Give back the full listing exactly as written.
══════════
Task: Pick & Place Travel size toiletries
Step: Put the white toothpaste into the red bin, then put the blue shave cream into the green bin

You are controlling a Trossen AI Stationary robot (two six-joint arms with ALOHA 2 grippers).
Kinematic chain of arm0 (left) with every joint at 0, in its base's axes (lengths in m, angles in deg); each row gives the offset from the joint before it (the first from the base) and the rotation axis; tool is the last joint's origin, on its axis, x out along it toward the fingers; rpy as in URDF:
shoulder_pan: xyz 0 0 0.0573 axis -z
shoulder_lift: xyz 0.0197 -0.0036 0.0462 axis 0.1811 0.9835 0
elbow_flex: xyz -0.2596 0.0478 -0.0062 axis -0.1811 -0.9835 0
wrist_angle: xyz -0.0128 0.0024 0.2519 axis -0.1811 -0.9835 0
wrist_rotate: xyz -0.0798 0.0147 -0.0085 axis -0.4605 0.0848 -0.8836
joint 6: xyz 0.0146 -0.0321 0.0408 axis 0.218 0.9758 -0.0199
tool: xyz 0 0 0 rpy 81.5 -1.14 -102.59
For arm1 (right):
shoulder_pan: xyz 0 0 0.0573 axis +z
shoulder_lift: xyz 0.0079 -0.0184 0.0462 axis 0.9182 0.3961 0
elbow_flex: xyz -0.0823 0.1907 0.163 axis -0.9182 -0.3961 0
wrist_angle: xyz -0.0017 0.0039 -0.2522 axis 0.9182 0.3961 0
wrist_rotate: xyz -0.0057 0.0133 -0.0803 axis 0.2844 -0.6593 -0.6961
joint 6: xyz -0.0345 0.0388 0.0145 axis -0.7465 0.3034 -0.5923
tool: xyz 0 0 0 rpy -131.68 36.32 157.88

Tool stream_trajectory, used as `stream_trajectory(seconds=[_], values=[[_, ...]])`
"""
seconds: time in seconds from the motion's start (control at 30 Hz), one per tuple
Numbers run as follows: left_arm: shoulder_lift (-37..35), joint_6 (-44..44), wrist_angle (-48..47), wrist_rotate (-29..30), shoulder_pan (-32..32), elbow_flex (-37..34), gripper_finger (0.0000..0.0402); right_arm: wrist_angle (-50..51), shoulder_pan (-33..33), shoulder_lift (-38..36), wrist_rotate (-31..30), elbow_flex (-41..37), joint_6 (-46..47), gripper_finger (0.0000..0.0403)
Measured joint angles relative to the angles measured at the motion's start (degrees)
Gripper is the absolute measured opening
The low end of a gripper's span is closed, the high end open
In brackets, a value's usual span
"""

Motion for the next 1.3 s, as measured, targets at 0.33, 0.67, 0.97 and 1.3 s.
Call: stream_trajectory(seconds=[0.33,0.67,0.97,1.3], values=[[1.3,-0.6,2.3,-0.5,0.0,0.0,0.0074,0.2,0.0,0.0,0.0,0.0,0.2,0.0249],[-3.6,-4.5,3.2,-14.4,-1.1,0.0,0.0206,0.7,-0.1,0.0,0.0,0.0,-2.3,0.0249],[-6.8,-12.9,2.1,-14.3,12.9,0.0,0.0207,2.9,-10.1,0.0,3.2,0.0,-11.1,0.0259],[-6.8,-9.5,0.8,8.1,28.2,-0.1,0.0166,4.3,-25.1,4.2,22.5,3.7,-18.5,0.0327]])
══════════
▸ Task solution
Task: Pick & Place Travel size toiletries
Step: Put the white toothpaste into the red bin, then put the blue shave cream into the green bin

You are controlling a Trossen AI Stationary robot (two six-joint arms with ALOHA 2 grippers).
Kinematic chain of arm0 (left) with every joint at 0, in its base's axes (lengths in m, angles in deg); each row gives the offset from the joint before it (the first from the base) and the rotation axis; tool is the last joint's origin, on its axis, x out along it toward the fingers; rpy as in URDF:
shoulder_pan: xyz 0 0 0.0573 axis -z
shoulder_lift: xyz 0.0197 -0.0036 0.0462 axis 0.1811 0.9835 0
elbow_flex: xyz -0.2596 0.0478 -0.0062 axis -0.1811 -0.9835 0
wrist_angle: xyz -0.0128 0.0024 0.2519 axis -0.1811 -0.9835 0
wrist_rotate: xyz -0.0798 0.0147 -0.0085 axis -0.4605 0.0848 -0.8836
joint 6: xyz 0.0146 -0.0321 0.0408 axis 0.218 0.9758 -0.0199
tool: xyz 0 0 0 rpy 81.5 -1.14 -102.59
For arm1 (right):
shoulder_pan: xyz 0 0 0.0573 axis +z
shoulder_lift: xyz 0.0079 -0.0184 0.0462 axis 0.9182 0.3961 0
elbow_flex: xyz -0.0823 0.1907 0.163 axis -0.9182 -0.3961 0
wrist_angle: xyz -0.0017 0.0039 -0.2522 axis 0.9182 0.3961 0
wrist_rotate: xyz -0.0057 0.0133 -0.0803 axis 0.2844 -0.6593 -0.6961
joint 6: xyz -0.0345 0.0388 0.0145 axis -0.7465 0.3034 -0.5923
tool: xyz 0 0 0 rpy -131.68 36.32 157.88

Tool stream_trajectory, used as `stream_trajectory(seconds=[_], values=[[_, ...]])`
"""
seconds: time in seconds from the motion's start (control at 30 Hz), one per tuple
Numbers run as follows: left_arm: shoulder_lift (-37..35), joint_6 (-44..44), wrist_angle (-48..47), wrist_rotate (-29..30), shoulder_pan (-32..32), elbow_flex (-37..34), gripper_finger (0.0000..0.0402); right_arm: wrist_angle (-50..51), shoulder_pan (-33..33), shoulder_lift (-38..36), wrist_rotate (-31..30), elbow_flex (-41..37), joint_6 (-46..47), gripper_finger (0.0000..0.0403)
Measured joint angles relative to the angles measured at the motion's start (degrees)
Gripper is the absolute measured opening
The low end of a gripper's span is closed, the high end open
In brackets, a value's usual span
"""

Motion for the next 1.3 s, as measured, targets at 0.33, 0.67, 0.97 and 1.3 s.
Call: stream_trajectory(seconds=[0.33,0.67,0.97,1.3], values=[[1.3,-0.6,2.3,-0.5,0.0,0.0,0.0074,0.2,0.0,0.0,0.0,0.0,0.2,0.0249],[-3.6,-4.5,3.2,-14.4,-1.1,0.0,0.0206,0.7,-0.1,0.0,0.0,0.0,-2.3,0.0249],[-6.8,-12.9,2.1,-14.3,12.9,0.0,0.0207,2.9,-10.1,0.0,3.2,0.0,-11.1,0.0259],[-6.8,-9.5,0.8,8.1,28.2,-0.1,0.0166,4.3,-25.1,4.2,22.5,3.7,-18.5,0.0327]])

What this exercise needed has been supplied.